El juego de la producción de contenidos era un juego finito. La digitalización lo lleva a la categoría de juego infinito.

Buscar tendencias en el mercado es buscar a quienes rompen las reglas, o a quienes las entienden de un modo creativo. Esto es valioso, sirve. Pero es insuficiente porque desatiende la búsqueda por las nuevas reglas, los nuevos axiomas que gobiernan la dinámica del cambio de esas reglas. Eso es lo inevitable y aquello transciende al impacto del cambio.

Nadie comienza un juego infinito. La única posibilidad es sumarse a un desarrollo en progreso.

Las reglas de los contenidos siempre estuvieron diseñadas en función de la tecnología y del entorno de producción y distribución. Por ejemplo, con las reglas de la escritura, de la palabra escrita.

Las nuevas reglas de los contenidos son difíciles de encontrar porque, también, se mimetizan con la evolución de la tecnología y del entorno, pero a otra velocidad y a otra escala.

Hay muchos actores que históricamente tuvieron gran influencia sobre la naturaleza de los contenidos. Los contenidos son ahora parte de un organismo superior, de un juego infinito que llamamos la Web, o Internet, pero que en definitiva su esencia es la conectividad.

Detrás del funcionamiento de toda tecnología, hay una dimensión social. Esto muchas veces se entiende mal: como aquello que esa tecnología puede hacer por o para nosotros. La dimensión social no es qué hace, sino qué significa para nosotros.

Quizá es por eso que nos empantanamos en las discusiones sobre los contenidos, las nuevas formas de la noticia o los soportes emergentes para música, películas, libros, diarios y revistas, por ejemplo. Porque lo que está en juego es qué significan los contenidos ahora.

Y pensar eso, qué significan, es aceptar que el valor de los contenidos está íntimamente ligado al entorno y su evolución.

El entorno de los contenidos es lo que Kevin Kelly llama The Technium: un sistema de refuerzos laterales impredecibles que comienza a ejercitar cierta autonomía. Está hablando, incluso, de algo mayor que la red: del conjunto inasible de tecnología conectada. Una ecología social y técnica comparable en complejidad a la ecología de siempre, pero no comparable en términos de aceleración de la evolución histórica.

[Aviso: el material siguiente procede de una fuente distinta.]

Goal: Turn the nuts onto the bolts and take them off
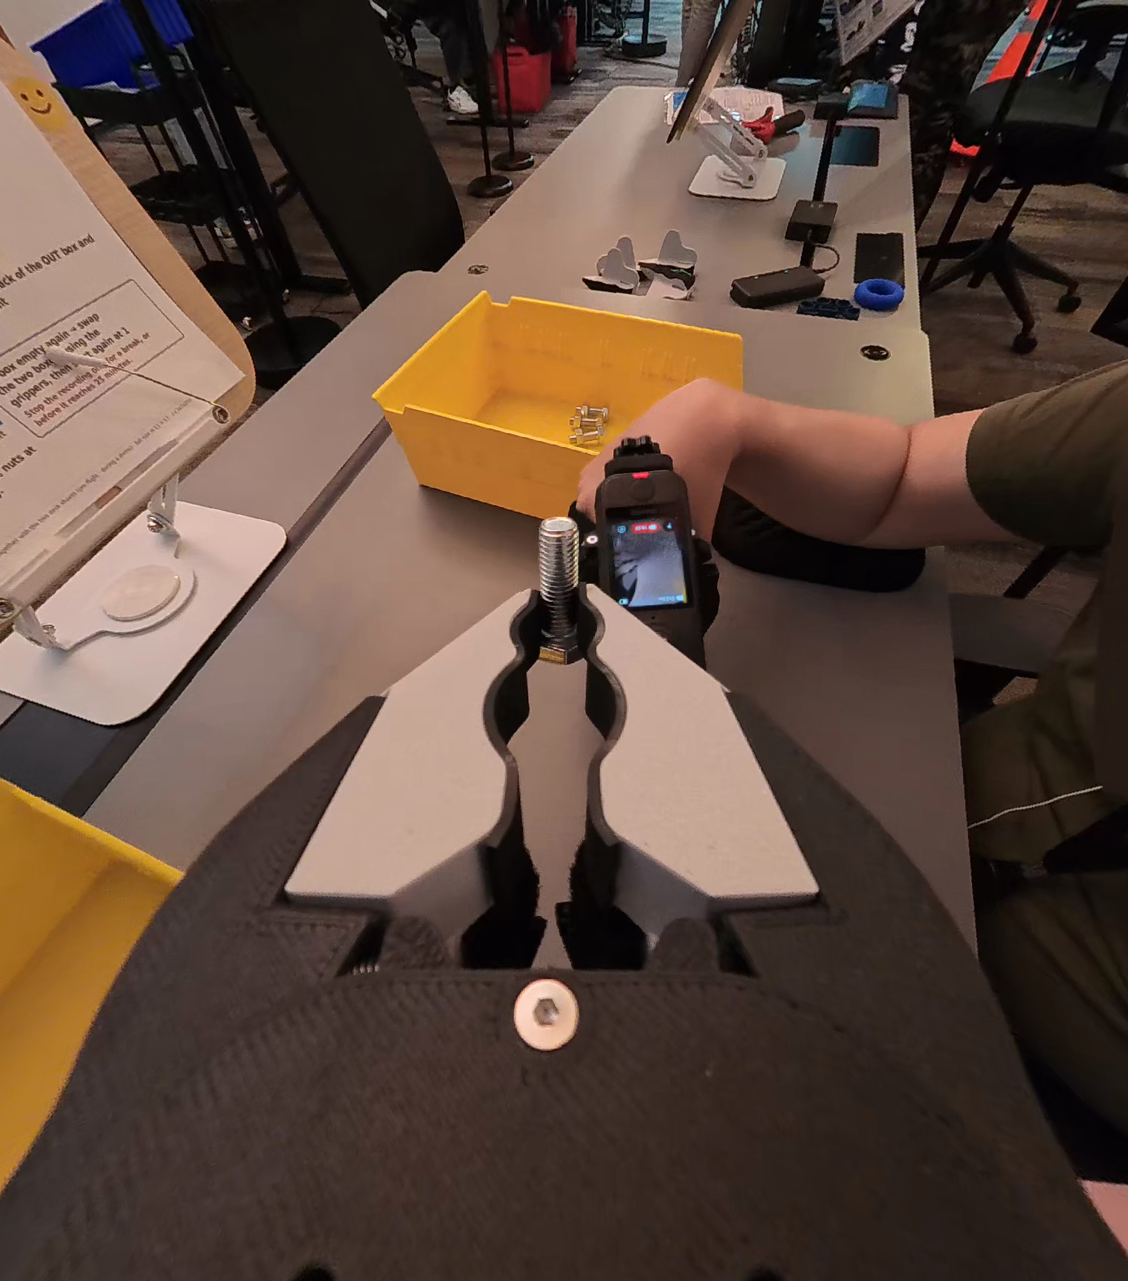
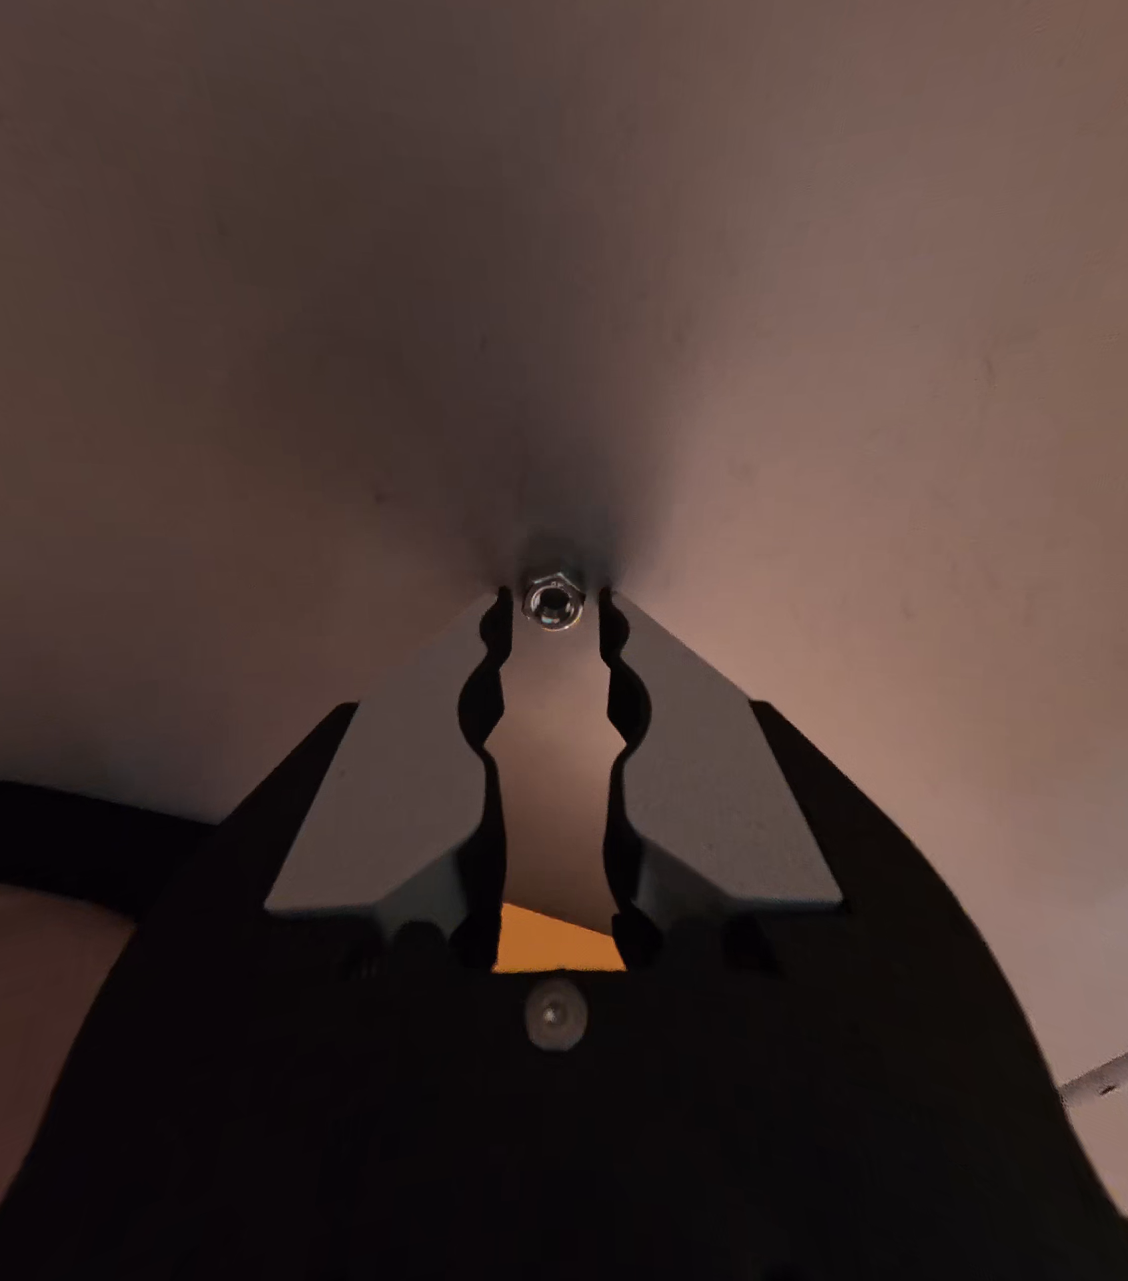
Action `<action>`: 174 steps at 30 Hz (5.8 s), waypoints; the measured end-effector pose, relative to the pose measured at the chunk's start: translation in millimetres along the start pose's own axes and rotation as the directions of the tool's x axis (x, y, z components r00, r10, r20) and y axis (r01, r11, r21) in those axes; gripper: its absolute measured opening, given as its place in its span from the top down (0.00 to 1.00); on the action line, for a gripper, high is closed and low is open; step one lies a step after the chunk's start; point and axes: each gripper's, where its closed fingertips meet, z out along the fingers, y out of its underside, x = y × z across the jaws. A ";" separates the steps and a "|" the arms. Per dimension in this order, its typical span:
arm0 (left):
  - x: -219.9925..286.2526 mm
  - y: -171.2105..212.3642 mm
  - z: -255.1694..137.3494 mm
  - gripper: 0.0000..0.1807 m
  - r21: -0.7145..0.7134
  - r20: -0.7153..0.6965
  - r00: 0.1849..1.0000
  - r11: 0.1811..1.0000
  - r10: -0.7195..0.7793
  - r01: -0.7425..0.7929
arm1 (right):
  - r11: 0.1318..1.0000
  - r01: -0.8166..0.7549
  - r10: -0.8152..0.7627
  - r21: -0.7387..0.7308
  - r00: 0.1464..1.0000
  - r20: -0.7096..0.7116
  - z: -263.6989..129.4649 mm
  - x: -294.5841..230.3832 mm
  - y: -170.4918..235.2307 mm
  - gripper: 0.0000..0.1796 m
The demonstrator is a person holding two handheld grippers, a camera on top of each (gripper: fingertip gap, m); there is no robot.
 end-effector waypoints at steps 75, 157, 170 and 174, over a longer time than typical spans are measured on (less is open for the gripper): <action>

Kelly explica que una entidad es autónoma si despliega algunas o todas estas características: autoreparación, autodefensa, automantenimiento, autocontrol, autosuperación. El denominador común es, precisamente, el prefijo auto.

Todos critican en mayor o menor medida la mirada determinista de Kelly. Pero yo me animo a dar un ejemplo que lo sostiene ileso: la batalla perdida librada contra la piratería, devenida en una ingenua escalada de medidas, proyectos de ley y capturas internacionales que se pretenden ejemplificadoras, atemorizantes, morales. Es imposible detener la piratería porque la autoreparación, autodefensa, automantenimiento, autocontrol, autosuperación permite, precisamente, lo que busca cualquier sistema o entidad autónoma, cualquier organización: sobrevivir y evolucionar, reproducirse.

Las manifestaciones del entorno sí son claras: cooperación, descentralización, distribución, flexibilidad, redundancia, eficiencia.

The Technium persigue lo mismo que la vida, incrementar la eficiencia, la oportunidad, la emergencia, la complejidad, la diversidad, la especialización, la ubicuidad, la libertad, la belleza, la evolución, etc.

Buena parte de las nuevas reglas de los contenidos tiene sus raíces en ese terreno hoy impresionista, cuyos trazos de autonomía expansiva, lógica infinita, distribución incontrolable, diversidad creciente, formas líquidas, caos generativo y alianzas humano-máquinas se están desplegando, no como tendencias, sino como inevitables.